Okulun ilk hocalarından meşhur Gelenbevî İsmail Efendi için logaritmayı icat eden kişi denmiş ise de, bunun doğru olmadığı, logaritmayı en iyi bilen ve kullanan kişi olduğu anlaşılmıştır. Gelenbevî İsmail Efendi ve Kassabbaşı-zâde İbrahim Efendi Mühendishanede teorik bilgileri okutmuşlar ve Müdürlüğe Mustafa Reşit Efendi getirilmiş, sonra bu görev İbrahim Efendiye verilmişti. Kemal Beydilli bu sırada okula bir nevi burslu olarak giren yedi kişi arasında muhtemelen sonradan aynı okula hoca olan Seyyid Mustafa'nın da bulunduğunu yazmakta ve bu devrede iki Seyyid Mustafa'dan bahsedildiği için Mühendishane-i Bahri-i Hümayundaki Seyyid Mustafa'yı Büyük Seyyid Mustafa (yaşça) diye adlandırmakta ve Seyyid Osman Efendi'nin Mühendishane-i Berrî-i Hümâyûna tayininden sonra onun yerine Seyyid Mustafa'nın Hoca tayin edildiğini bildirmektedir. Seyyid Mustafa, Fransız Hocalardan Brune'nin öğrencisi olarak temayüz etmiş ve Kalas İskelesinde yapılacak Firkateyn inşasına memur edilmiştir

Seyyid Mustafa sonradan Ahmet Hoca (Kaptan)nın yanında Halife-i Sani olarak çalışmıştır. Ahmet Hoca ile Seyyid Mustafa Hoca'nın yaptıkları harp gemisi ve Firkateyn'in resimleri Mahmud Raif Efendi'nin kitabından alınarak verilmiştir. Mahmud Raif Efendi 1807 yılında 47 yaşında öldürülmüş ve yenileşme hareketlerinin şehidi olmuştur. Seyyid Mustafa'nın da şehitler arasında olduğu çeşitli kaynaklarda yazılmış ise de Kemal Beydilli 1807'den sonra da hayatta oduğuna dair vesikalar vermektedir.
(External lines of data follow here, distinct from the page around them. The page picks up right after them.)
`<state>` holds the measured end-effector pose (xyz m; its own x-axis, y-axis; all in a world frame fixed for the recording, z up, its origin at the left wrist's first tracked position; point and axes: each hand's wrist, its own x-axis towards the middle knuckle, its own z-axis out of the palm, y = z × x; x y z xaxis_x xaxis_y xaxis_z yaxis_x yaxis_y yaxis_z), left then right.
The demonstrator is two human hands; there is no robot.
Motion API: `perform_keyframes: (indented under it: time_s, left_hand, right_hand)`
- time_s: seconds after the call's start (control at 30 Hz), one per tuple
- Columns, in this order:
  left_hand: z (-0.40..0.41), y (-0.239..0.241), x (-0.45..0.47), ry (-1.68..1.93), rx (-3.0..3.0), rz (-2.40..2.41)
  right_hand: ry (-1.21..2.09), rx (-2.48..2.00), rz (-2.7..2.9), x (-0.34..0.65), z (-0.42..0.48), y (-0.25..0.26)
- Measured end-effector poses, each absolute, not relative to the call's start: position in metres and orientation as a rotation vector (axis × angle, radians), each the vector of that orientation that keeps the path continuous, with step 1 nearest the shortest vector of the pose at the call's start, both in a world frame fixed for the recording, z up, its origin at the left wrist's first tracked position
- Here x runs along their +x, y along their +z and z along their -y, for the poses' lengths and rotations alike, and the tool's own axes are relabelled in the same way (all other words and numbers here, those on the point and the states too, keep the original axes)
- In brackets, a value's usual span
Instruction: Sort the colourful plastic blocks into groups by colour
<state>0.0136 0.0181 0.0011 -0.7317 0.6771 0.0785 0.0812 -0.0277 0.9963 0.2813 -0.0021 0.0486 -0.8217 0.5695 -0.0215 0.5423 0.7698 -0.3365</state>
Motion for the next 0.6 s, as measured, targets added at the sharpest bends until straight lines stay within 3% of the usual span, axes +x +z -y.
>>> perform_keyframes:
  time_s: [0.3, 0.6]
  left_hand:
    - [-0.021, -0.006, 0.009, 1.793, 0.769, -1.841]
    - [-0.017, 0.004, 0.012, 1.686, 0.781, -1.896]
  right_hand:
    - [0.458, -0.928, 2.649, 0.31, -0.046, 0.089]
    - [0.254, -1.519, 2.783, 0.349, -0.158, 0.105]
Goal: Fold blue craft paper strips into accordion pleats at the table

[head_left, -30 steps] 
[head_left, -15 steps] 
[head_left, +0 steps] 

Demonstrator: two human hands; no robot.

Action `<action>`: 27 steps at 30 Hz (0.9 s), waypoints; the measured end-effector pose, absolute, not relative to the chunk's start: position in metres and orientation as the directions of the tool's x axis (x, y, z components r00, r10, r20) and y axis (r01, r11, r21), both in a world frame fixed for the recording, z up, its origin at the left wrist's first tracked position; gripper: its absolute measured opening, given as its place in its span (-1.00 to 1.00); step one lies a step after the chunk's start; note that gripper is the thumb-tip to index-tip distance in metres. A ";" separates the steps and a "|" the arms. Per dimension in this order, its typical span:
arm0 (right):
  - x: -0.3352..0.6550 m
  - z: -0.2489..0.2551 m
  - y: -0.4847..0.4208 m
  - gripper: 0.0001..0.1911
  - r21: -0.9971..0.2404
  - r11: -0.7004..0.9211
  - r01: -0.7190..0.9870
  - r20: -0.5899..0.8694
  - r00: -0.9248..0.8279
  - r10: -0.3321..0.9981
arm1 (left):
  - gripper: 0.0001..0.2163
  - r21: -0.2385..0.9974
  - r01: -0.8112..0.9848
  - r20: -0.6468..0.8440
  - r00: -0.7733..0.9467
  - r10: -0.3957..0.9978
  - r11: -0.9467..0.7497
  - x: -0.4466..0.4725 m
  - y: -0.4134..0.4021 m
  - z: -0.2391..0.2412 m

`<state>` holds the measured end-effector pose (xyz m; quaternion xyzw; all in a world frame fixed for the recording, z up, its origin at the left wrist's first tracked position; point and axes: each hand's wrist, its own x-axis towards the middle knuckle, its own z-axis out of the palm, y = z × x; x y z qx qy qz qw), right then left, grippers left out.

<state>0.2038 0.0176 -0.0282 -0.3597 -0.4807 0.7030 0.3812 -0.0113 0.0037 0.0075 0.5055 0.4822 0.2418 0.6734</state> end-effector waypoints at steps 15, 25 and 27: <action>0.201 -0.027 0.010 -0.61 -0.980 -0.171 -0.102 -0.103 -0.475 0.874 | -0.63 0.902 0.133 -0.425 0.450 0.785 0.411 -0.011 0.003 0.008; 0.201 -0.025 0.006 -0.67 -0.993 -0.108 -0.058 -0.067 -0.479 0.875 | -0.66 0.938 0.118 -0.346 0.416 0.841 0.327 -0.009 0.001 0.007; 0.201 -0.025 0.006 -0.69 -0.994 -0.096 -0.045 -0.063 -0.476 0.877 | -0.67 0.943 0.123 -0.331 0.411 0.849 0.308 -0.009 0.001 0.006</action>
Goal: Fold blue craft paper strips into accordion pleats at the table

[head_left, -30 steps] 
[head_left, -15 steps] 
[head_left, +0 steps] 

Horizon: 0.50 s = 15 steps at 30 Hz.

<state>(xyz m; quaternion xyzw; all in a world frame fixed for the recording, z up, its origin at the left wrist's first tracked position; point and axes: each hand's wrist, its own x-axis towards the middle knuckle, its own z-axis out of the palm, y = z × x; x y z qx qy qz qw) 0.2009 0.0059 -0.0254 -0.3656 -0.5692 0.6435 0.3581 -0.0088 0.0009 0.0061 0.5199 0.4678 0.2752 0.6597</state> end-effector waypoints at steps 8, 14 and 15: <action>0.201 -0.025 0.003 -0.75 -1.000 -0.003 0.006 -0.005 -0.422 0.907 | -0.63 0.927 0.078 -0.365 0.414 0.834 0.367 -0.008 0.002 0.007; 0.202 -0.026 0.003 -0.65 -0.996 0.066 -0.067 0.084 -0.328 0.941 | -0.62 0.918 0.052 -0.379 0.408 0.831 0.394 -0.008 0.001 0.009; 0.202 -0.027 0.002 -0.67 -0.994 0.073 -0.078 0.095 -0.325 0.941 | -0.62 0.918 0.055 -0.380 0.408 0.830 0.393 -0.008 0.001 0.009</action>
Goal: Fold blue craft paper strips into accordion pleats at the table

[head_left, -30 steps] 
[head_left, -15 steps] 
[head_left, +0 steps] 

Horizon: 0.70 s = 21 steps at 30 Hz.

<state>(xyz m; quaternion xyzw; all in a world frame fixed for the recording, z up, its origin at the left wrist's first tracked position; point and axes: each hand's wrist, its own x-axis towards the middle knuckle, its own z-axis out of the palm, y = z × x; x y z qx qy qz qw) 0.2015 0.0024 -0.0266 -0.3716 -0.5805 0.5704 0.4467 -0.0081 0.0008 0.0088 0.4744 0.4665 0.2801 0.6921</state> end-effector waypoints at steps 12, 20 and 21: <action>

Küçük Hüseyin Paşa'nın vefatından sonra Kapdan-ı Derya olan Abdülkadir Paşa'nın (1803-1804), III. Selim'e takdim ettiği bir lâyihada Ahmed Hoca'nın Halife-i Evvel, Seyyid Mustafa'nın Halife-i Sâni olduğunu, Napoleon'un Mısır'a saldırması üzerine mühendis Brune'ün Fransa'ya kaçtığı yerine Benoit adlı mimar mühendisin tayin edildiği bildirilmekte, bunun üzerine Mühendishane-i Bern'de harita ve Coğrafya okutmak üzere tayin edilen Seyyid Ahmed Efendi'nin de tekrar Mühendishane-i Bahrî-i Hümâyûna tayin edildiği açıklanmaktadır).

I. Abdülhamit devrinde (1774-1779) Kapdan-ı Derya Cezayirli Gazi Hasan Paşa okulun gelişmesine çok yardım etmiş, Sadr-ı Â'zam Halil Hamid Paşa zamanında 1784 yılında Fransa'dan getirtilen yabancı uzmanlar başka okul mevcut olmadığından Mühendishanede ders vermişler ve Le Roi ile asistanı Monier (askeri mühendis ve inşaat mühendisi), De Lafitte-Clavet, Francois Alexis Petolin (Top dökümü), yüzbaşı Saint-Remy (Topçu), Fransız sefaretinde bulunan astronom Tondul çeşitli dersler vermişler, Fransız Sefiri Choiseul-Gouffier'ın teşviki ile ders notları küçük bir matbaada bastırılmıştır).

Rusların ve Avusturyalıların bu gelişmenin önlenmesi için Fransa'ya müracaatları üzerine Fransız heyyeti 27 Eylül 1788'de ülkelerine geri dönmüştür. Fransızlar döndükten sonra Mühendishanenin Başhocalığına Kasapbaşızade İbrahim Efendi getirilmiş, Gelenbevî İsmail Efendi daha sonra Palabıyık Mehmet Efendi ve Baha Efendiler sıra ile Başhoca olmuşlardır. III. Selim (1789-1807), 1795 tarihinde çok daha mükemmel bir okul olan Mühendishane-i Berri-i Humâyûn'u açmış, 1803 tarihinde her iki okul 1808 tarihine kadar Kırımlı Ramiz Efendi'nin idaresinde aynı yönetimde devam etmiştir. Mühendishane-i Bahri-i Humâyûn'un öğrencileri Pazartesi, Perşembe günleri Mühendishane-i Berri-i Humayun'da beraber ders görmüşlerdir).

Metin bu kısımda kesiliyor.